Action item: Beginning at the top of the listing, repeat each line exactly until the line with "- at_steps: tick" has been repeated too.

Recorded information:
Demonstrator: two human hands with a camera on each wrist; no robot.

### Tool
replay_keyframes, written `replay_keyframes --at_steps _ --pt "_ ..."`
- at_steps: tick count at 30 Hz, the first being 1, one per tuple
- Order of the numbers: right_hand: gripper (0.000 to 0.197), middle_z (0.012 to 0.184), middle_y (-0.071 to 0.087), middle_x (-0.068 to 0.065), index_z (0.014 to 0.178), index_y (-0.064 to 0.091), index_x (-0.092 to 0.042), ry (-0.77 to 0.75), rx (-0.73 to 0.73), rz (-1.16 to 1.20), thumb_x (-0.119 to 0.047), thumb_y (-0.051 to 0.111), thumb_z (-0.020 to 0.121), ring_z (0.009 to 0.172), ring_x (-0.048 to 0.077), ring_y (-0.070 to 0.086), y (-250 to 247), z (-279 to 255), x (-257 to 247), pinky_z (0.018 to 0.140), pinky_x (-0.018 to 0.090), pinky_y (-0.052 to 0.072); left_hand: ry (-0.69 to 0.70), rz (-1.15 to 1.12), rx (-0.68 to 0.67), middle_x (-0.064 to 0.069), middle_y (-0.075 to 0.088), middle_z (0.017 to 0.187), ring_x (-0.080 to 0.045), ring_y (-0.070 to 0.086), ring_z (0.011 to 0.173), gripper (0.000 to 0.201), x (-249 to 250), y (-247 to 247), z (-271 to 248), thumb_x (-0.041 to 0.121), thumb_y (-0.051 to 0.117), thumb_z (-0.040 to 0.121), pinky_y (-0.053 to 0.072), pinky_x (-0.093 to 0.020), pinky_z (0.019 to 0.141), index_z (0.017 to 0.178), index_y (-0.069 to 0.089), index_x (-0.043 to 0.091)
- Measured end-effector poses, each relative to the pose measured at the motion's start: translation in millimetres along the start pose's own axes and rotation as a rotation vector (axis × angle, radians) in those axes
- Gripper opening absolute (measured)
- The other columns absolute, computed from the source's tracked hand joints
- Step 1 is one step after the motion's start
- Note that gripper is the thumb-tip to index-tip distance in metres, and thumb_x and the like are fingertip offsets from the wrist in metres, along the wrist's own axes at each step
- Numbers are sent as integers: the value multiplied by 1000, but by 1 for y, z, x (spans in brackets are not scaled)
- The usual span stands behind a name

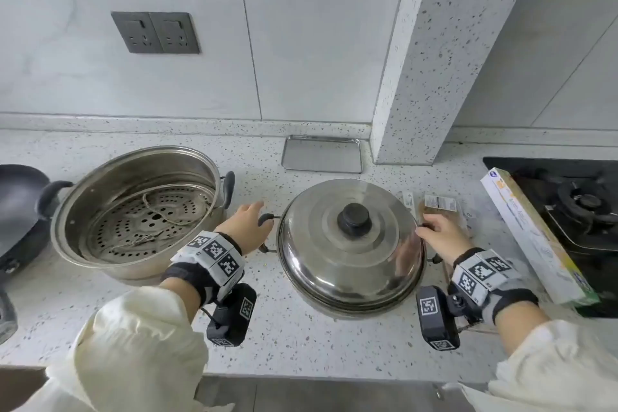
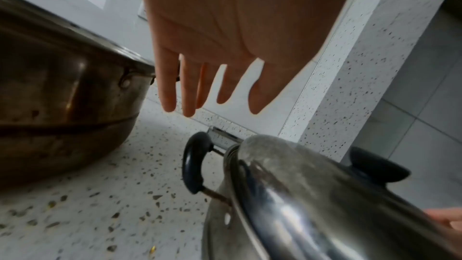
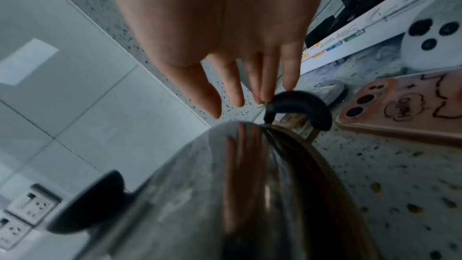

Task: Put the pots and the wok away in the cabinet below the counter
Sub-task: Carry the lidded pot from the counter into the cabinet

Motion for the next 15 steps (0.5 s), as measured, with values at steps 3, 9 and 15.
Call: replay_keyframes --at_steps 3,9,15 --pt "45 135 53 15 132 47 -7 29 114 -127 -17 50 89 123 31 49 9 16 3 101 36 38 -56 -1 -64 -17 40 146 -29 49 125 53 -9 7 18 30 32 95 42 -39 102 144 23 11" --pt "45 135 52 17 135 42 -10 159 141 -113 -18 45 90 118 36 52 13 29 20 98 39 40 -72 27 -87 -20 58 126 -33 58 109 41 -17 16 40 22 33 95 49 -40 93 132 41 6" --pt "36 106 55 15 129 46 -8 222 126 74 -8 39 94 86 32 58 9 17 46 64 40 55 -131 64 -89 -19 63 114 -31 60 96 37 -16 25 41 20 37 93 47 -35 80 123 45 2"
Point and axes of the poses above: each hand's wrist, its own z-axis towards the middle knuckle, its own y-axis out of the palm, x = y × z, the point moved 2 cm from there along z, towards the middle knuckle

Written response:
Demonstrator: two human hands with a camera on each wrist; no robot.

### Tool
replay_keyframes, written `replay_keyframes --at_steps _ --pt "_ ..."`
- at_steps: tick count at 30 Hz, the first being 1, one per tuple

The work on this exercise is done.